За этот месяц Варенька взвинтилась и похорошела. Она сделалась семейной тираншей, заместив на этой хлопотной должности Маменьку. Варенька сама чувствовала, что знание своей правоты прогнало липкий сумрак, в который она была ввергнута замужеством. Ей уже стало все равно, чем занимается в Новгороде Алексис. Он прислал ей два письма: клялся, что скучает; Варенька бледно усмехнулась. Скучания мужа ею были хорошо изучены, равно как и места, где он имел обыкновение развеивать скуку и откуда являлся под утро, насвистывая водевильчик. Она мяла его письма; разглаживала, перечитывала с усмешкой и снова комкала, но не выбрасывала...
Как и обещали, Николеньку перевели в новую камеру. Здесь было не так сыро, имелись окно, стол и другие приметы филантропии. Но Николеньке было уже все равно: время исчезло, один день был копией другого. Его больше не вызывали к зеркалу с амурами; да и было ли оно, это зеркало? Только один раз заблестели на Николеньку из сумерек марципановые глазки; генерал уселся – нога на ногу:
– Один вопрос, Николай Петрович, не от следствия, а от себя лично. Правда ли, что вы неудовлетворительно отзывались о храме во имя Христа Спасителя? Что предлагали разрушить этот храм и на месте его возвести новый?
– Правда, – хрипнул Николенька и отвернулся к стене.
Марципаны погасли.
Этот храм был студенческим кошмаром Николеньки.
Он даже выступил об этом на одной из петрашевских пятниц. В 1812 году, сообщал Николенька, по изгнании французских орд прежний император дал обет соорудить храм; затеяли конкурс.

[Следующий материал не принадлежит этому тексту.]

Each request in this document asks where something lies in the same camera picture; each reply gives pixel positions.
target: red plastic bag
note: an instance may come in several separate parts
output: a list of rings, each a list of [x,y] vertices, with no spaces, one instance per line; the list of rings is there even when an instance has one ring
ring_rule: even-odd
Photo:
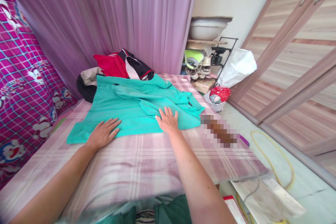
[[[229,89],[228,87],[216,86],[210,90],[210,96],[218,95],[220,97],[221,102],[226,102],[230,97],[230,94],[231,89]]]

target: pink curtain
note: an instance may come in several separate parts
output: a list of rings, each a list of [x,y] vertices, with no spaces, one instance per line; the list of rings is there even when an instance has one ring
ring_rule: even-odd
[[[76,103],[15,0],[0,0],[0,189]]]
[[[178,74],[193,0],[18,0],[72,92],[94,54],[126,48],[157,73]]]

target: plaid bed sheet
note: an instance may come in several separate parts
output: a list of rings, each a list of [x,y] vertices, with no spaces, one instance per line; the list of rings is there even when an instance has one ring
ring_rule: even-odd
[[[202,114],[216,114],[190,84],[189,76],[163,74],[161,77],[181,91],[192,92],[205,107]],[[82,121],[90,108],[91,103],[82,100],[0,191],[0,216],[4,223],[9,222],[82,146],[67,145],[66,139],[74,124]],[[200,137],[200,127],[184,130],[183,135],[215,184],[256,177],[256,172],[259,176],[269,174],[240,139],[237,140],[239,152],[235,148],[209,147]],[[95,155],[62,216],[78,218],[90,209],[177,191],[182,191],[182,184],[168,136],[164,133],[123,136]]]

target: turquoise shirt
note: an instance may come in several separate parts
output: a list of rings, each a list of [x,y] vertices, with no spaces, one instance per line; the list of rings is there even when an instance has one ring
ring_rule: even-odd
[[[67,144],[85,143],[101,121],[122,120],[117,137],[162,132],[155,116],[159,108],[178,112],[180,130],[198,127],[204,110],[192,93],[181,92],[171,82],[154,75],[153,79],[135,80],[97,75],[97,91],[92,107],[82,122],[70,132]]]

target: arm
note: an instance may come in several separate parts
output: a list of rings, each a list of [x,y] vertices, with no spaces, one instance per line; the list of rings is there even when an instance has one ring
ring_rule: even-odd
[[[177,126],[177,112],[160,109],[156,116],[160,128],[169,134],[181,182],[187,197],[191,220],[197,223],[236,223],[216,186],[186,142]]]
[[[119,132],[119,129],[113,130],[121,122],[117,120],[116,118],[106,123],[99,123],[87,142],[28,202],[11,223],[55,223],[74,193],[92,157],[99,149],[111,142]]]

– Вот, – Николенька пустил по рукам карандашную копию, – некоторые рисунки, поучаствовавшие в конкурсе... Выиграл проэкт Витберга, это тот, который Дмитрий Дмитриевич сейчас смотрит; я сейчас на него комментарий дам; Дмитрий Дмитриевич, передайте, пожалуйста, далее... Витберг, классицист, победил, его проэкт из трех храмов на Воробьевых горах, получается, что над городом, храм над городом. Потом, вот обратите внимание, господа, каков план у Витберга был, потому что в нем философия, он из трех частей. Там подземная церковь-мемориал, она не видна, но она квадратная, что означало символ Тела. То есть квадрат – это тело; надземный храм, который здесь виден, поднесите, пожалуйста, ближе к свету... Надземный вот здесь крестообразный, это символ Души. А верхний, круглый, – это да, верно... Тело, Душа и Дух. И все в классических формах, правильно, в римских, я и говорю – классических. А потом закипают интриги; Витберга – в ссылку; строительство закисает, символы к чорту... А тут еще гора поползла под стройкой, наслали комиссию, комиссия интригует, доинтриговали до того, что прямо в Кремль новый храм положили втиснуть. Но витберговский проэкт еще не отвергали, за него – общественное мнение. Только потом государь Николай Павлович руку приложил: «Что это у нас все хотят строить а-ля классик? У нас в Москве много сооружений совершенно в русском вкусе». Витберговскому шедевру – отставка, а Тон Константин Андреевич уже своим чертежиком шуршит: не соблаговолите взглянуть? И на стол стелет. Вот маковки, вот позолота: совершенная народность и Матушка-Русь! Государь подумал себе в ус да и махнул резолюцию: быть по сему. А раз удалось государя согласить, то и дебаты закрываются. Общественное мнение, как водится, пожужжало себе в чайную чашечку и затихло; стало наблюдать, как валят Алексеевский монастырь, очищая место для ложно-византийского монстра имени Константина Андреича Тона.